■ **Task to complete**
Take the data below and copy exactly the lines starting at the one with "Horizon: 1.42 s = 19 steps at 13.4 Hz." and finishing at the one with "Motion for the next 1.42", both included.

■ **Data to process**

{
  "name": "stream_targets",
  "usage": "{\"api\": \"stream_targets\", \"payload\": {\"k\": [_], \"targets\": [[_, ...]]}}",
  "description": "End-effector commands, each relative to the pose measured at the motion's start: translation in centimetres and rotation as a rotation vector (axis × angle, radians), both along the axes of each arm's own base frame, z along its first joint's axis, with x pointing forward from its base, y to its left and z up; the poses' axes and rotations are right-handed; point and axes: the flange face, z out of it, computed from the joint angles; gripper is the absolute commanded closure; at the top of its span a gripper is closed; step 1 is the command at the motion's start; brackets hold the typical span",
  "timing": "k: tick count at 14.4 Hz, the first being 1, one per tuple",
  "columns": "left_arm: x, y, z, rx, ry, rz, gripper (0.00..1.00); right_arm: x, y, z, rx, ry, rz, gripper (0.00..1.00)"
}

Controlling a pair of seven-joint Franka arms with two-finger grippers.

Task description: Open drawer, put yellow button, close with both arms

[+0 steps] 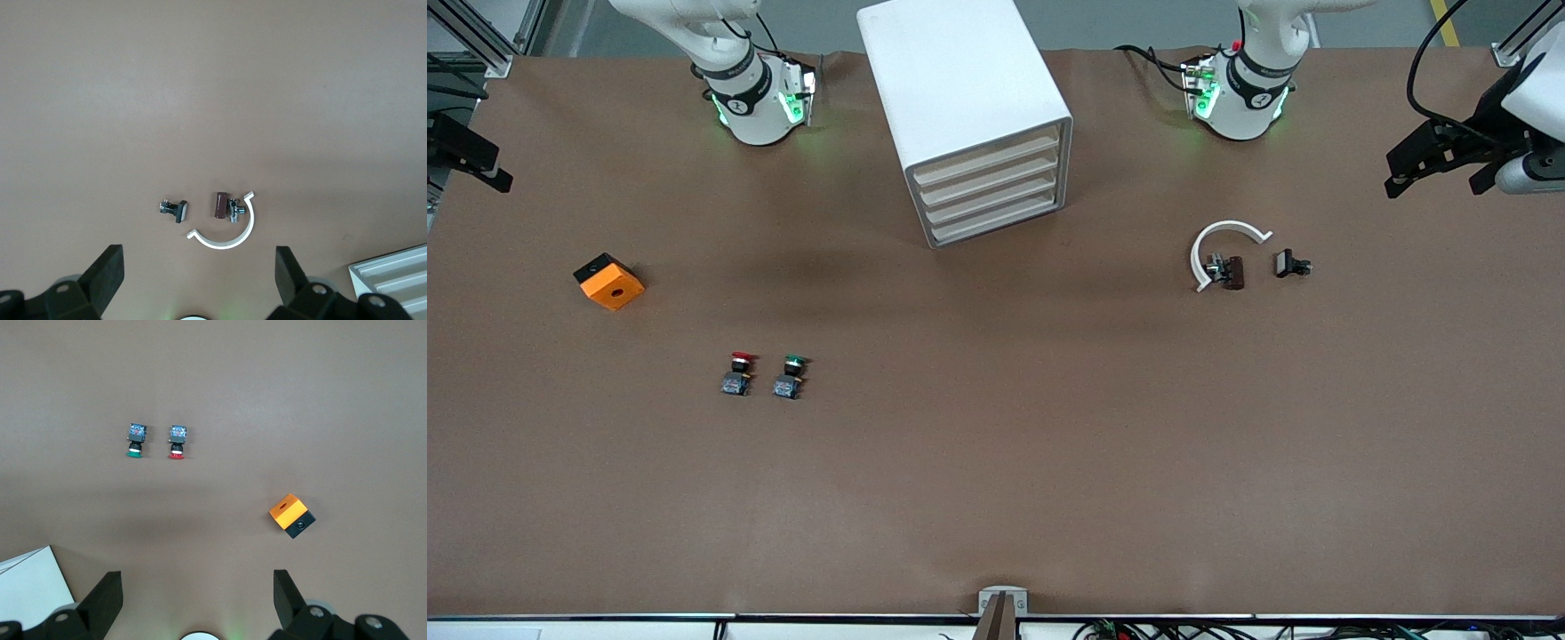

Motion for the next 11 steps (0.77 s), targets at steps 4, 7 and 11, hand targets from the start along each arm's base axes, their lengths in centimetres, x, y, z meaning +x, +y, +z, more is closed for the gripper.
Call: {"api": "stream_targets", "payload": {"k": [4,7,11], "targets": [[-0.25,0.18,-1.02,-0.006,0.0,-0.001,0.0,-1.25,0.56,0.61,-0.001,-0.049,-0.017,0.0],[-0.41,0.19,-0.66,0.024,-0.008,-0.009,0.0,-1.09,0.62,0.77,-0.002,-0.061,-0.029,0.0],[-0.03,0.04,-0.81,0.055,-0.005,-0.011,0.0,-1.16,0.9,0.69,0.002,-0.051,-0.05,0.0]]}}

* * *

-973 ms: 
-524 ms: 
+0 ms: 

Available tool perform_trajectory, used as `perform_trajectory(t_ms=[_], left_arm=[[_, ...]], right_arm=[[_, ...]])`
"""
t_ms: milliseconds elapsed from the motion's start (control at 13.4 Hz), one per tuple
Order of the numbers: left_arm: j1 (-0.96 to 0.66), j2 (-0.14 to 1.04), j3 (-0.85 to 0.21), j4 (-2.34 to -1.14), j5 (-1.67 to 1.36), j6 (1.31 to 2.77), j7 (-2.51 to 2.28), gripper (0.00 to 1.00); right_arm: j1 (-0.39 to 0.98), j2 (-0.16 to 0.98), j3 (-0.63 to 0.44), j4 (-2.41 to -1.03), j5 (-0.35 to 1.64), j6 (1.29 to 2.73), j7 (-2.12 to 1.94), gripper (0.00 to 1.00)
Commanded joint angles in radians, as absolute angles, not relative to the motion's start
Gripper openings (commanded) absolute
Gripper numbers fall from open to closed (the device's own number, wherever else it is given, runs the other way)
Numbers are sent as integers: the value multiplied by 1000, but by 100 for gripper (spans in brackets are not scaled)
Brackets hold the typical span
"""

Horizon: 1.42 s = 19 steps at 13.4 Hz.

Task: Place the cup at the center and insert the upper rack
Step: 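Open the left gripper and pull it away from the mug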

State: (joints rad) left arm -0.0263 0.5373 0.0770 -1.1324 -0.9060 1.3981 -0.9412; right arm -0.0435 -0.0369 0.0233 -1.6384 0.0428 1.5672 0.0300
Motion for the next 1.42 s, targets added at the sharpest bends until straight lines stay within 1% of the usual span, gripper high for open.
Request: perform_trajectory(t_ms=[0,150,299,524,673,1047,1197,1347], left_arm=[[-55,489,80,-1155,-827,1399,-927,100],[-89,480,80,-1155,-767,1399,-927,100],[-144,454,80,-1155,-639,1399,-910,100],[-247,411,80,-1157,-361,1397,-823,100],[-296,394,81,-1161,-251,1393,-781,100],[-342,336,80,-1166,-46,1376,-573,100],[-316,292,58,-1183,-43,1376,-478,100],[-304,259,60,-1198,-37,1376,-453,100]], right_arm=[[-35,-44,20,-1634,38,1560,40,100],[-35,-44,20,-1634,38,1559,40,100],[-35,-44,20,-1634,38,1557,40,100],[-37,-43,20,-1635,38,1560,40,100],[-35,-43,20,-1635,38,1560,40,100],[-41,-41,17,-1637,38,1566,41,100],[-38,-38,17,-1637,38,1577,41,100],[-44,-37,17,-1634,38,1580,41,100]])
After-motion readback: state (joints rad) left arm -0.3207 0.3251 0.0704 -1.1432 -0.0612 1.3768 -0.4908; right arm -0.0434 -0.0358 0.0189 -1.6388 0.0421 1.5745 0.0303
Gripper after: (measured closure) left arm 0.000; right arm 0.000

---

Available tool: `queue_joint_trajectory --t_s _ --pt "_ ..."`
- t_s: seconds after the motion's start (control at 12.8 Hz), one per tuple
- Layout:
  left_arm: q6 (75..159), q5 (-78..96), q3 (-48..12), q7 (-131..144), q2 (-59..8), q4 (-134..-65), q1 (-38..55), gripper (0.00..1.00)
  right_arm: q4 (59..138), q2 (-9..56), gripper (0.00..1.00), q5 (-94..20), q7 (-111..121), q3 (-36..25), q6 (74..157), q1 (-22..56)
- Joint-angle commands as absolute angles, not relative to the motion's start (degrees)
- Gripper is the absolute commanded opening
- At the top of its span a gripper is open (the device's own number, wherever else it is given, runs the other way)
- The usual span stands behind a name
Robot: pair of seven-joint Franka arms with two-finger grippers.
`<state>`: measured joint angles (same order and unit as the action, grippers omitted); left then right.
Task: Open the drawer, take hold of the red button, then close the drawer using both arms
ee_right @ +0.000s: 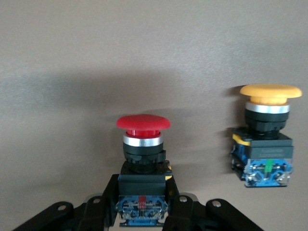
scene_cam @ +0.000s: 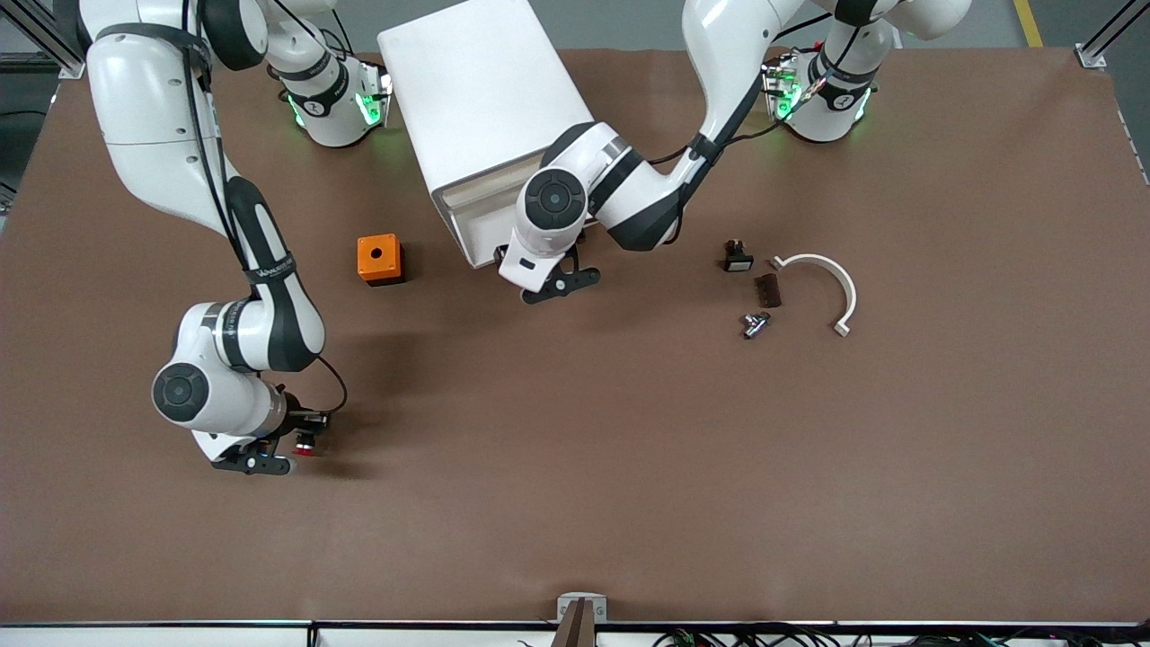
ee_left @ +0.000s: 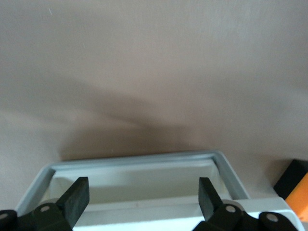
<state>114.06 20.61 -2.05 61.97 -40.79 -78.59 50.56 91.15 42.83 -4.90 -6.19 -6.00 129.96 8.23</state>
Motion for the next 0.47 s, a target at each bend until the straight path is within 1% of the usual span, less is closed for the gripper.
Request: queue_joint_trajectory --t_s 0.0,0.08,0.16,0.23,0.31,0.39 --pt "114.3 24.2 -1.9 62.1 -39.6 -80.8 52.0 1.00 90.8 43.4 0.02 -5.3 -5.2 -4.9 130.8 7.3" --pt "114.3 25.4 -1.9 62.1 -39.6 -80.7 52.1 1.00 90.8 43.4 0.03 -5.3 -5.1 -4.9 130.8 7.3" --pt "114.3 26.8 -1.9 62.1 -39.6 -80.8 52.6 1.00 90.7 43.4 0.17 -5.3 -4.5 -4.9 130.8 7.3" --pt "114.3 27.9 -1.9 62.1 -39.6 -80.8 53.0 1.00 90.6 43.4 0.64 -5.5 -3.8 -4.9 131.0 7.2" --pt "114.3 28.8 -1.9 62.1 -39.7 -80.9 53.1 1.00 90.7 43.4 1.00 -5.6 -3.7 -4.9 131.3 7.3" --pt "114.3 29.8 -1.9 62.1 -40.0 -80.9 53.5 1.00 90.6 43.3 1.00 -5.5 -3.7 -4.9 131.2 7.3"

■ **Written solution**
Horizon: 1.42 s = 19 steps at 13.4 Hz.

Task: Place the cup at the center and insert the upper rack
Step: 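Open the left gripper and pull it away from the mug
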
State: (joints rad) left arm -0.0263 0.5373 0.0770 -1.1324 -0.9060 1.3981 -0.9412; right arm -0.0435 -0.0369 0.0233 -1.6384 0.0428 1.5672 0.0300
Motion for the next 1.42 s, targets added at the sharpest bends until straight lines stay within 1% of the usual span, gripper high for open.

No other output belongs to this answer.